Handle the case where a split is about to happen in the middle of a UTF-16 surrogate pair #399

xyzhangfred · 2024-03-18T22:58:25Z

I've identified an issue in the split_str function where splitting a string at an offset that divides a surrogate pair results in incorrect behavior. Specifically, when split_str is called with an offset that bisects a surrogate pair, the entire character is retained in the left part of the split, leaving the right part empty. This can lead to inaccuracies in length calculations ( there are places in the code where the "offset" is taken to be the correct length of the left splice, after the split) and potential empty strings where they're not expected.

Example:

Input: split_str("🌉", 1, OffsetKind::Utf16)
Current Output: left = "🌉", right = ""
Expected Behavior: Ideally, the function should either somehow handle surrogate pairs gracefully (although I am not sure if that's possible with rust),or handle it in a way that does not lead to incorrect string lengths/ block splice lengths.

Temporary Workaround:
I've implemented a temporary workaround that replaces problematic splits with empty strings.

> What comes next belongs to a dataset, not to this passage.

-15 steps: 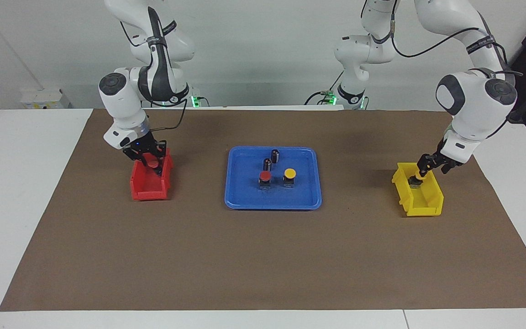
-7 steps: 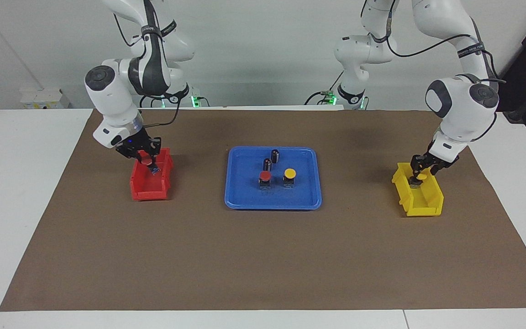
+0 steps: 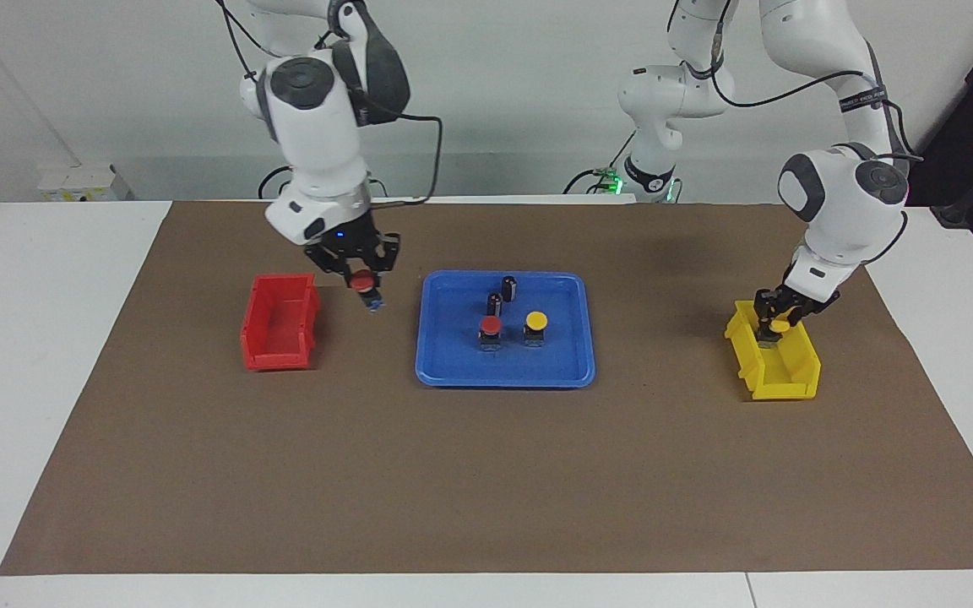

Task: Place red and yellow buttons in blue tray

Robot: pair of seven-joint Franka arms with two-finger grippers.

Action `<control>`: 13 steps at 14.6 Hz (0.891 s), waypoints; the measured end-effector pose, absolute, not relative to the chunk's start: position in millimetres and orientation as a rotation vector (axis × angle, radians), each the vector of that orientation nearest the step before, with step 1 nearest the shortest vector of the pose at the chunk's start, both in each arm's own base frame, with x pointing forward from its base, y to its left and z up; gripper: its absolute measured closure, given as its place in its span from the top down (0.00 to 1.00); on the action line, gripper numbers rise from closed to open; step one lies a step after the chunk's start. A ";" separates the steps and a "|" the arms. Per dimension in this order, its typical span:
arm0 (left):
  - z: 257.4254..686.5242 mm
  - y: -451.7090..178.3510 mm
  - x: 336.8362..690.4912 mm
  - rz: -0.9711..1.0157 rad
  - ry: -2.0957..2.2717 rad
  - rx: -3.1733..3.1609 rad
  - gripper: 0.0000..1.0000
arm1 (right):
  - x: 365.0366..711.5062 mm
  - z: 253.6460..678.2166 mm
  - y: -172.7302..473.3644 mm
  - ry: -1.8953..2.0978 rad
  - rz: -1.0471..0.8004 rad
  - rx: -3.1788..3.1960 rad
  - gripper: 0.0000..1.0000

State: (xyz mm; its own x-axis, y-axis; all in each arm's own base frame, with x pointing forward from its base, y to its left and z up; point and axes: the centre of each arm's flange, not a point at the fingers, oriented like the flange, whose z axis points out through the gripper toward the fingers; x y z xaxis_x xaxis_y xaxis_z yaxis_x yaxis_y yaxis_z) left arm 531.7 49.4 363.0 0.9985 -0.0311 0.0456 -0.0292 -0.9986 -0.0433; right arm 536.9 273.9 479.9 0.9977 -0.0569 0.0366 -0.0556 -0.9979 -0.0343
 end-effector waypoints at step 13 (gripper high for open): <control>475.3 -233.8 524.3 -0.031 -0.131 -3.147 0.41 | 527.4 349.4 327.3 0.070 -0.031 -3.180 0.45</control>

This approach prevents crashes and highlights the issue, though it's far from an ideal solution.

This workaround is intended as a stopgap measure. I welcome suggestions for a more elegant and robust solution to this problem. Please feel free to discuss this further or propose alternatives.

…tf 16 surrogate pair

xyzhangfred · 2024-03-19T01:58:43Z

for reference: #386

Horusiath · 2024-03-19T04:28:21Z

I don't think that's the root issue, but nonetheless the fact that you've found a repeatable case is very helpful. I'll take a look at it during Thu-Fri. The fix will arrive as part of v0.18.1 release by the end of this week.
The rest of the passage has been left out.